This library is used to ascertain how agents take decisions under multi-agent systems. Agents are connected with other agents via a social network and play symmetric games. Agents take decisions based upon their interactions with other agents in the neighbourhood. The strategy which is being played most frequently by agents and for a longer duration of time is a potential candidate for being called a norm. This library demonstrates how norms evolve from bottom-up when agents interact with other agents and decide what is best for them.
# Install
pip install multi-agent-decision
# Import
from multi_agent_decision import simulation
# Execute
simulation.simulation_function_neighbors(random_seed = 226822,
iteration_name = "test1",
path_to_save_output = "C:\\Users\\Downloads\\",
num_strategies=3,
agent_initial_state =[],
strategy_share = [0.4,0.4,0.2],
strategy_pair = {0: "H",1: "M",2: "L"},
payoff_values = [[0,0,70],[0,50,50],[30,30,30]],
network_name = "small_world1",
prob_edge_rewire = 0.50,
grid_network_m = 5,
grid_network_n = 8,
num_agents = 20,
num_neighbors = 2,
delta_to_add = 20,
norms_agents_frequency = 0.7,
norms_time_frequency = 0.5,
min_time_period = 20,
enable_delta_payoff = "Yes",
num_of_trials = 50,
fixed_agents = [5,9],
fixed_strategy_to_use = 0,
function_to_use = "perturbed_response4",
perturb_ratio = 0.05
)
Following are the parameters which are required to be specified. At the end in the parenthesis, it shows the data type of the parameter which is required or the possible values which is required to be used. In following we will use agents' strategies, actions, choices, responses interchangeably. These all represent same intent and meaning in our context.

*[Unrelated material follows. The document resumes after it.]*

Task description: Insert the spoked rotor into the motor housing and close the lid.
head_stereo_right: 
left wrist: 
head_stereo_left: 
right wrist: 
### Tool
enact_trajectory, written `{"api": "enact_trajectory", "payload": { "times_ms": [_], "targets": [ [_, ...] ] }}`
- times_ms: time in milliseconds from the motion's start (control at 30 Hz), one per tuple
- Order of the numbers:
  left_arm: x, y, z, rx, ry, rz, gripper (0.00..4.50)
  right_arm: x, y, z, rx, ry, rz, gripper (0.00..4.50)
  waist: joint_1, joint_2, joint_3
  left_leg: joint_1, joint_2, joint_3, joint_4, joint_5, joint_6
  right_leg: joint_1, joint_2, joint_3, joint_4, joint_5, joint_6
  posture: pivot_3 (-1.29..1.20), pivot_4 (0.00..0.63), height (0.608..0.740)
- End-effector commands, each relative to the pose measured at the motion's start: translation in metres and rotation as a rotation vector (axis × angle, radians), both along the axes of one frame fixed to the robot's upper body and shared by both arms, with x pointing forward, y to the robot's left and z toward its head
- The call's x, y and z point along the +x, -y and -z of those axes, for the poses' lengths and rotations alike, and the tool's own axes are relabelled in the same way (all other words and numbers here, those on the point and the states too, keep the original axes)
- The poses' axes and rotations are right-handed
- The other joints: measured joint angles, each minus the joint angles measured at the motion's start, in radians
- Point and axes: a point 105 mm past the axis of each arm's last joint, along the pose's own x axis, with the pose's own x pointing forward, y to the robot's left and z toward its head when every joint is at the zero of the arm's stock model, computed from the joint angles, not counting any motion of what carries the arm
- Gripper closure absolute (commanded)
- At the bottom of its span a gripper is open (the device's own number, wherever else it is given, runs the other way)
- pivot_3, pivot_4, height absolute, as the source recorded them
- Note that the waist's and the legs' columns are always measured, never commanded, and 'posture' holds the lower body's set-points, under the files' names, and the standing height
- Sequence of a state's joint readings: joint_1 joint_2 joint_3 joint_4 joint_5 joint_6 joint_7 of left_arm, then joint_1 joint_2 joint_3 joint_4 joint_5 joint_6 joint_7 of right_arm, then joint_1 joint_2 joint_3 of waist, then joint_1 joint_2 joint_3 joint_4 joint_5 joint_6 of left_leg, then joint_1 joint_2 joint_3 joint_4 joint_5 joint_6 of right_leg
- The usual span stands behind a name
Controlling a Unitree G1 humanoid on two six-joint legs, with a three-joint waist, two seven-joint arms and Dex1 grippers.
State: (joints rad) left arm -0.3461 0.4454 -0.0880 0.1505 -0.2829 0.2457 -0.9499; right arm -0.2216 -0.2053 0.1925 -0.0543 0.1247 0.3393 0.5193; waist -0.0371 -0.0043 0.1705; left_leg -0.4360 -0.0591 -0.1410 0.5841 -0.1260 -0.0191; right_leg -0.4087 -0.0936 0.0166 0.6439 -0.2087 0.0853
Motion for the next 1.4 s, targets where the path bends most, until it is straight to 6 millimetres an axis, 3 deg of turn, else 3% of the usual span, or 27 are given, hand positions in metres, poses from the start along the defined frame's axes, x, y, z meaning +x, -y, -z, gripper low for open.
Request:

- random_seed : Random seed to reproduce results. (Integer)
- iteration_name: Give any name for this iteration. (String)
- path_to_save_output : The location where output excel files should be saved. (String)
- num_strategies : Total number of strategies. (Integer)
- agent_initial_state : Specify the initial state of agents in list format e.g. ["H","M","M"] in case of 3 agents where 1st agent follows "H" strategy and agents 2 and 3 follow "M". (List)
- strategy_share : Percent distribution of strategies among agents. Must be specified in list format. E.g.[0.4,0.4,0.2]. Must add up to 1. Specify in the order of strategies 0,1,2, and so on. (List)
- strategy_pair : Strategy pair in dictionary format. E.g. {0: "H",1: "M",2: "L"}. 0 strategy is "H", 1 strategy is "M", and so on. Count must match with num_strategies argument. Keys would need to be 0,1,2, etc. Value corresponding to keys can be anything in string format. (Dict)
- payoff_values : List of payoff values. E.g. [[0,0,70],[0,50,50],[30,30,30]]. The first list [0,0,70] is the first row of the 3*3 payoff matrix assuming we have 3 strategies. Second list [0,50,50] is the second row of the payoff matrix and third list [30,30,30] is the third row of payoff matrix.(List)
- network_name : Specify one of these values. A detailed explanation is provided below. ["small_world1","small_world2","small_world3","complete","random","grid2d"]. (String)
- prob_edge_rewire : Small world network parameter. Probability of rewiring existing edges or adding new edges. (Float)
- grid_network_m : 2-dimensional grid network parameter. Number of nodes. (Integer)
- grid_network_n : 2-dimensional grid network parameter. Number of nodes. (Integer)
- num_agents : Number of agents. (Integer)
- num_neighbors : Number of neighbours. (Integer)
- delta_to_add : Delta payoff value which will be added (or deducted in case of negative value) to the payoffs in case of norm displacement. (Float/Integer)
- norms_agents_frequency : Norm condition. Minimum percentage of agents required to use same strategy. Specify number from 0 (0% agents) to 1(100% agents). (Float)
- norms_time_frequency : Norm condition. Minimum percentage of times agents require to use same strategy. Specify number from 0 (no time period) to 1 (all time periods). (Float)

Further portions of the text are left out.